* **WHAT YOU WILL DO**
The lines you return must be all those in the data that hold the string "downward".

[Collected data]
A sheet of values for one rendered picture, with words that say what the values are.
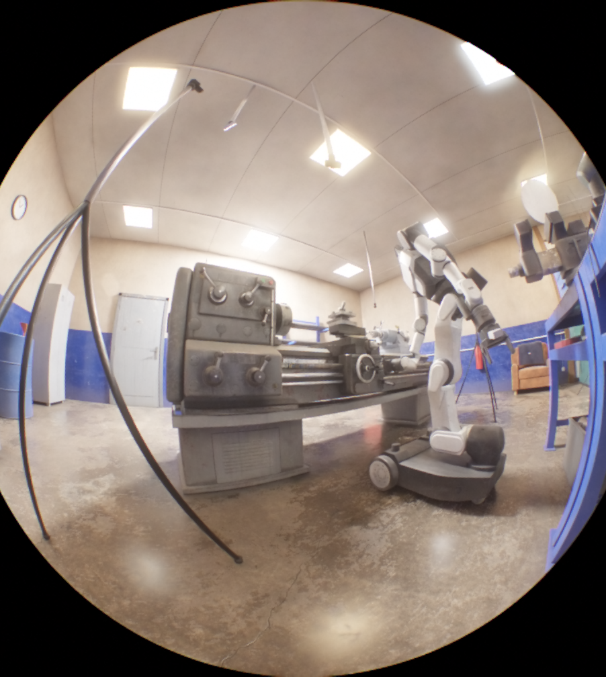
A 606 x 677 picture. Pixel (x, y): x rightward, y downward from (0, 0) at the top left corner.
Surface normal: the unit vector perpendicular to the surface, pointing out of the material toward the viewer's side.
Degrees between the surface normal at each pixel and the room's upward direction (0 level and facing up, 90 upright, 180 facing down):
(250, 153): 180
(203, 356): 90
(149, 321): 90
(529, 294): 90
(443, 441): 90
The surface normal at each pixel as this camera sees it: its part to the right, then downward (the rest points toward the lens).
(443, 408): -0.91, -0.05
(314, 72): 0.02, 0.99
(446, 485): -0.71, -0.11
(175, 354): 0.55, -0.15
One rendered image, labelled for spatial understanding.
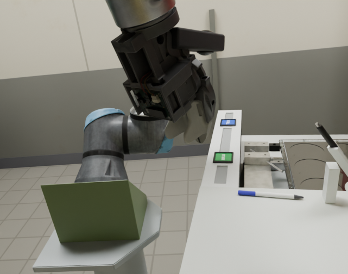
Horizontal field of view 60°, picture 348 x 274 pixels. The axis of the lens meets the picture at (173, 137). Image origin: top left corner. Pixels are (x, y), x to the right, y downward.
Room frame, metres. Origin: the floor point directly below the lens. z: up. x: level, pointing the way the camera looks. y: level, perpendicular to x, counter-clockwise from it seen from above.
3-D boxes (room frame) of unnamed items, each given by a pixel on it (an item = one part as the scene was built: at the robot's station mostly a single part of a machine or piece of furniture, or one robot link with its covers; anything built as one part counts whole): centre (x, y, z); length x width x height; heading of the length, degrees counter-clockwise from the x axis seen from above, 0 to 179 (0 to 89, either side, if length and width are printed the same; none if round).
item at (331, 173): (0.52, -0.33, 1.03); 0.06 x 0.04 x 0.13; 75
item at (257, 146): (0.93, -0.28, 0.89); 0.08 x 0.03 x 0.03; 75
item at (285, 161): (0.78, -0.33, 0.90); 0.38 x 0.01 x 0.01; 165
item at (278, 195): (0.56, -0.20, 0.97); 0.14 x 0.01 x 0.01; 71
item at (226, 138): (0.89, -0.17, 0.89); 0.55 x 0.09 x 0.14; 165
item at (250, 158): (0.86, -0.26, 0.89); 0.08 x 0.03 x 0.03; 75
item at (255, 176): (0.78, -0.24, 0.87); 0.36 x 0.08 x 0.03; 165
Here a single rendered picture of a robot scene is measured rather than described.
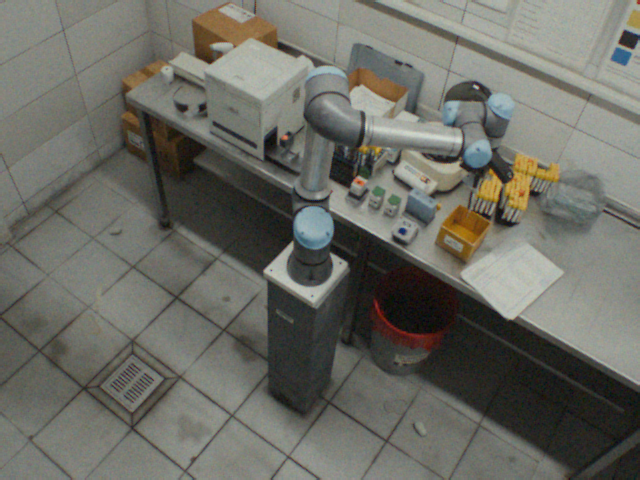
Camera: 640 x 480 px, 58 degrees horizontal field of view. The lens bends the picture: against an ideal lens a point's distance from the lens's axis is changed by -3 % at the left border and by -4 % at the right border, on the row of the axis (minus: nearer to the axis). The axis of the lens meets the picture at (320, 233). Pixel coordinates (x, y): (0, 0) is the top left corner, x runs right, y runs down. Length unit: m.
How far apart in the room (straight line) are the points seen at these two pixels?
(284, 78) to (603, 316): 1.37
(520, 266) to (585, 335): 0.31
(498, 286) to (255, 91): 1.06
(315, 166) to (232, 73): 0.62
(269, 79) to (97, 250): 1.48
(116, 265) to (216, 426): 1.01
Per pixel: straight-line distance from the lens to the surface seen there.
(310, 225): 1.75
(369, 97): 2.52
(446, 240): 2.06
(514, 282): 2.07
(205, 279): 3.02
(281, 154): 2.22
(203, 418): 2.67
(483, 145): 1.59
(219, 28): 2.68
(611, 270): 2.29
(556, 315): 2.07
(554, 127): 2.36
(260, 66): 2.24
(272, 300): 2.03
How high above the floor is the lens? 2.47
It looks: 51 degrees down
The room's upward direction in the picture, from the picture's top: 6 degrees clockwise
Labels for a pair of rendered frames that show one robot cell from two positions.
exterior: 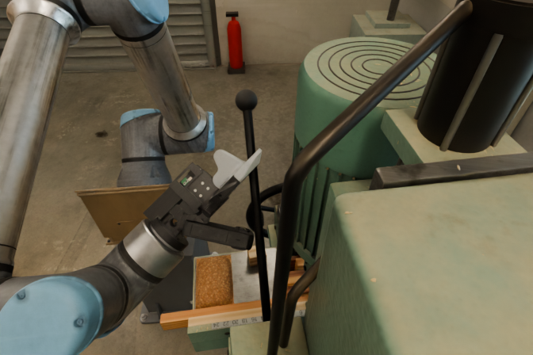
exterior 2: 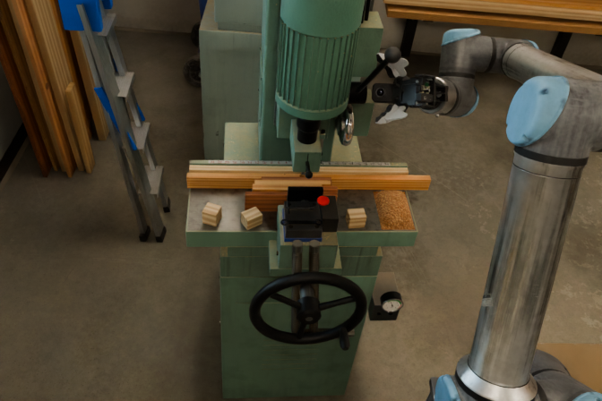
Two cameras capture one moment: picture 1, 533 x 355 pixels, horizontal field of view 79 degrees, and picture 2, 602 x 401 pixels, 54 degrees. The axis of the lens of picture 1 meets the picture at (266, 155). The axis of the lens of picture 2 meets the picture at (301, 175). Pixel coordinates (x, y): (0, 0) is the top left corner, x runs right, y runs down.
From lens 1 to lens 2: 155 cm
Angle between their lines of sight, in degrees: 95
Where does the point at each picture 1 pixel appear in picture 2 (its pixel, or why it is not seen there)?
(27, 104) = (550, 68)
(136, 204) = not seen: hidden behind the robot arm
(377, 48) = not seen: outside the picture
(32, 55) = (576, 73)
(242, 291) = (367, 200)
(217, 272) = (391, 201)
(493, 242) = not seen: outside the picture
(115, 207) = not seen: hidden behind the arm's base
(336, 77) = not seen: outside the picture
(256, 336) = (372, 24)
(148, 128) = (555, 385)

* **EXPECTED ANSWER**
A 606 x 677 picture. Pixel (x, y): x rightward, y downward from (0, 0) at the top left corner.
The surface normal at each pixel as this camera sees it: its part to the right, then downward (the rest points toward the lens).
Horizontal field of view 60°, picture 348 x 274 pixels. The axis of the lens meets the picture at (173, 137). Image origin: top left corner. Pixels are (x, y), x to the right, y downward.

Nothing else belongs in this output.